Why would they do that? Why would US
national-security state officials direct their
counterparts in the Chilean military and
intelligence to murder two American citizens?
one, Horman and Teruggi were considered leftist
subversives owing to their progressive economic
views. In fact, the FBI was maintaining a file back
in the United States on Teruggi for being a
suspected leftist subversive.
Second, remember: Horman had witnessed all those US
military personnel in Vina del Mar and those
American warships overseas. US officials were
determined to keep US involvement in the coup
totally secret. Horman was a journalist. He would
have blown the whistle on the operation. He had to
be silenced if the US supporting role in the coup
was to be kept secret.
The US military and the CIA also knew that the
chances that anyone would do anything to them for
murdering Horman and Teruggi were non-existent.

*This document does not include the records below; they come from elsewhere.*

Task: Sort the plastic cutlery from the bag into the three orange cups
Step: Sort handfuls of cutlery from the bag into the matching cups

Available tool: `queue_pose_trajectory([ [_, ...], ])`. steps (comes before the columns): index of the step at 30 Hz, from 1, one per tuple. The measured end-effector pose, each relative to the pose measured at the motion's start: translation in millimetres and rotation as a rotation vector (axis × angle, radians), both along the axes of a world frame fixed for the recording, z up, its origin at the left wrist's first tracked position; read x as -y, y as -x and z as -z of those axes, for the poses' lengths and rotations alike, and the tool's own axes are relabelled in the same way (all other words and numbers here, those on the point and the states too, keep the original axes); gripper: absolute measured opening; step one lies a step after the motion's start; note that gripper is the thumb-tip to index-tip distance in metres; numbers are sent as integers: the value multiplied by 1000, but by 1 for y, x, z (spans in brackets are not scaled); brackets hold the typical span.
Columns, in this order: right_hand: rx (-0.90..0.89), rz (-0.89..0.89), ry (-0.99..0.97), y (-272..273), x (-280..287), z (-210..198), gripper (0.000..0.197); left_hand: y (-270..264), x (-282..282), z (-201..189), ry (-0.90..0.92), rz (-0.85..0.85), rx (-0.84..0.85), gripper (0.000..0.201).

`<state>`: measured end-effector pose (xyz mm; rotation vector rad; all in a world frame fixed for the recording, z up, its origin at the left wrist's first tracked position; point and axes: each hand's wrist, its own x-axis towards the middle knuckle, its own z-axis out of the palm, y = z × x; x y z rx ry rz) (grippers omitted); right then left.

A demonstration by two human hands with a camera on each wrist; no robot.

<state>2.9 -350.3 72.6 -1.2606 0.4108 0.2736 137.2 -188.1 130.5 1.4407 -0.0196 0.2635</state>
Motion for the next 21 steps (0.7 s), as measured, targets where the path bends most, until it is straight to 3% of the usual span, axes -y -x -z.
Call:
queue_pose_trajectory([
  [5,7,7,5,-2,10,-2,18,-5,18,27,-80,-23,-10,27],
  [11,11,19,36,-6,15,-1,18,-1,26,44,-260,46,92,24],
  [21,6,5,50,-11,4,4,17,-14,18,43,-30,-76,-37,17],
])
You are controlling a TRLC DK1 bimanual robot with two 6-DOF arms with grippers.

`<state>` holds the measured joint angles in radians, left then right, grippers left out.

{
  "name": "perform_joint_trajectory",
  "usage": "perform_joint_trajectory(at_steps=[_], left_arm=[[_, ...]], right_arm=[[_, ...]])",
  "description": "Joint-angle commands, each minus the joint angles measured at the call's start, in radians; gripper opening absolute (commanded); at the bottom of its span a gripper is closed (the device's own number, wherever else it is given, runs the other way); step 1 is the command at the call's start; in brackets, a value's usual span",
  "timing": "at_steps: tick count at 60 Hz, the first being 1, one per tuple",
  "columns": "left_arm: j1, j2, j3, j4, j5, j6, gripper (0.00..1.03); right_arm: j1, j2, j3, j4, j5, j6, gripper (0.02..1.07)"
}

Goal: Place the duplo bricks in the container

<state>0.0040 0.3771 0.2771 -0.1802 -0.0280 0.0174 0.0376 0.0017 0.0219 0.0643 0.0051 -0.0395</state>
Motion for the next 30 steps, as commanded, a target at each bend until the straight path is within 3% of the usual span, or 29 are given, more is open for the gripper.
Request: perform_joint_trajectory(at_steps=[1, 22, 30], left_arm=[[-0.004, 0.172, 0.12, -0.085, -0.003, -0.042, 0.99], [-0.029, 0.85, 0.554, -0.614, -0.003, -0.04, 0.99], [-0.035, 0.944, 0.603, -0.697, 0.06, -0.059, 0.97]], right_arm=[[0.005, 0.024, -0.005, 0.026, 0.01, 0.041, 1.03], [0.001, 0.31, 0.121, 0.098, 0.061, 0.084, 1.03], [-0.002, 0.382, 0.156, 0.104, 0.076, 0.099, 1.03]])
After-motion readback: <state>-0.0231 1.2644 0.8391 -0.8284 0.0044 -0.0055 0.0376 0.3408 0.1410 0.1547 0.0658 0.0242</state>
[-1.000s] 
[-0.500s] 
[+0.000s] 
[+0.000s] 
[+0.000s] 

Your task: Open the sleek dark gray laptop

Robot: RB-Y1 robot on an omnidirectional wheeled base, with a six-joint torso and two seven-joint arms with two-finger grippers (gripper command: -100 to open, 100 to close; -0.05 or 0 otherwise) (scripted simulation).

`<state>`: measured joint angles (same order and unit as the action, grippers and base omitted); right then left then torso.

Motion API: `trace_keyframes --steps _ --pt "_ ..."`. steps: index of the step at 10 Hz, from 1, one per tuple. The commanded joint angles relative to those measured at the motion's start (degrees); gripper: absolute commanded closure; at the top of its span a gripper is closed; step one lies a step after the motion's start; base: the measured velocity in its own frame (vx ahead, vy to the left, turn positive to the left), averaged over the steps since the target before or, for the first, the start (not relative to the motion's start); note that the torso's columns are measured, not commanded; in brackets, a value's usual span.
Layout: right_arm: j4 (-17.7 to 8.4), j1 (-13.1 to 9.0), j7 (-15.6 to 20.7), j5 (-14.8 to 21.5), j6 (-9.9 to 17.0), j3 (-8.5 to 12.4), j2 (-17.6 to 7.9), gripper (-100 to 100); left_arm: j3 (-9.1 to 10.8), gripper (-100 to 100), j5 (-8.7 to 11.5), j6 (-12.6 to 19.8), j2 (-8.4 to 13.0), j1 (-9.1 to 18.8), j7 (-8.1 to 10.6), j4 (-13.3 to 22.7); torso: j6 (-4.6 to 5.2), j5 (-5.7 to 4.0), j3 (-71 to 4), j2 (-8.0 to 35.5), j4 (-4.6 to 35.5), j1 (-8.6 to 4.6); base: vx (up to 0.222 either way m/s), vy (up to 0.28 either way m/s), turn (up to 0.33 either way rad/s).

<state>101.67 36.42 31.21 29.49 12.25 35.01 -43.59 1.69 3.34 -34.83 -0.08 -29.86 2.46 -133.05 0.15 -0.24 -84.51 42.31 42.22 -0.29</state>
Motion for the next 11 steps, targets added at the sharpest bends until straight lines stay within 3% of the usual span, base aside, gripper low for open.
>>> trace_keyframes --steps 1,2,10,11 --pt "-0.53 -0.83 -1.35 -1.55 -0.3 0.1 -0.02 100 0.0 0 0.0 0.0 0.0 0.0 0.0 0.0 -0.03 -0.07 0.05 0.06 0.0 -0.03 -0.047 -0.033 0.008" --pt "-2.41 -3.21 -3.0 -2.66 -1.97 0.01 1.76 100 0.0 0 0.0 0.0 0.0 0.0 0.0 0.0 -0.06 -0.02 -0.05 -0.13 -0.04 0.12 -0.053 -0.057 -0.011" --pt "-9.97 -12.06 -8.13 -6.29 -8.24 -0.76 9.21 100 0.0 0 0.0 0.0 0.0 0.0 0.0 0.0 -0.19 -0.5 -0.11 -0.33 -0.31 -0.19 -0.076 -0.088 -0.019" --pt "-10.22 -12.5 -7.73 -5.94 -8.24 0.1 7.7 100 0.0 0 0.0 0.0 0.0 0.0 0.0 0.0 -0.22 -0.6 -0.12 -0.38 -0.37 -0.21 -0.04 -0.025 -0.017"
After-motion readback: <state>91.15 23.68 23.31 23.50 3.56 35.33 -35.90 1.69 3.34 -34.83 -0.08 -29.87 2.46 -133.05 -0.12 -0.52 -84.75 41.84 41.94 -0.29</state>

Certainly, the Pinochet regime wouldn’t do anything.
It was grateful for the US government’s help in
bringing Pinochet to power, and the US government
was now flooding Pinochet’s regime with millions of
dollars in foreign aid.
Anyway, Horman and Teruggi were just two of the
3,000 other innocent people who were rounded up,
tortured, raped, and murdered by Pinochet’s goons.
What’s two more dead Americans stacked up among
3,000 other bodies?
Moreover, don’t forget that the CIA had participated
in the murder of Chilean Gen. Rene Schneider, the
commander of the Chilean armed forces, for standing
in the way of a military coup, as I detailed in my
recent article “The
CIA’s Murder of Rene Schneider.”
The US Justice Department would never pursue the
murderers because President Nixon would never have
permitted it. Nixon helped Pinochet come into
office. It loved what he was doing. After all, don’t
forget that this was 1973, when the US
national-security state was being defeated by the
communists in Vietnam. Pinochet was killing people
who believed in communism and socialism, and Nixon
and his goons loved it.
The US military and the CIA also knew that the
federal judiciary would never do anything to them.
The U.S. judiciary was doing exactly what the
Chilean judiciary was doing: showing extreme
deference to the national-security state apparatus
in their respective countries. The federal judiciary
made it clear that no federal judge was going to
second-guess the military and the CIA on any matter
relating to “national security,” especially given
that the power that the military and the CIA had
acquired within America’s governmental system.
Thus, when Horman’s widow filed suit for wrongful
death against U.S. officials, it wasn’t surprising
that the federal courts summarily dismissed her
case, saying that she hadn’t produced sufficient
evidence of US complicity in her husband’s murder.
But they wouldn’t allow her to take depositions of
the CIA and the military to acquire such evidence,
undoubtedly because the federal judiciary knew that
the military and the CIA would never comply with
discovery orders issued by federal judges and that
federal judges would have no effective means to
enforce judicial orders against the most powerful
military and intelligence apparatus in history.
Congress? Totally impotent. Notwithstanding
persuasive circumstantial evidence that US
national-security state officials had conspired to
murder two innocent Americans, Congress wasn’t about
to touch that with a ten-foot poll. After all, that
would mean grappling with the CIA and the Pentagon.
Why, even today Congress is too scared of the CIA
and the military to order the declassification and
release of all their records relating to U.S.
complicity in the Chilean coup.
While we are on the subject of assassinations of
Americans at the hands of the US national-security
state, official false denials, lies, official
cover-ups, and longtime secrecy of official
documents and records, would it be too much to ask
that the CIA and the National Archives finally
declassify and release the CIA’s records relating to
the John Kennedy assassination? Or are we
expected to continue assuming that the release of
such records would threaten “national security,”
just like in the Horman and Teruggi murders?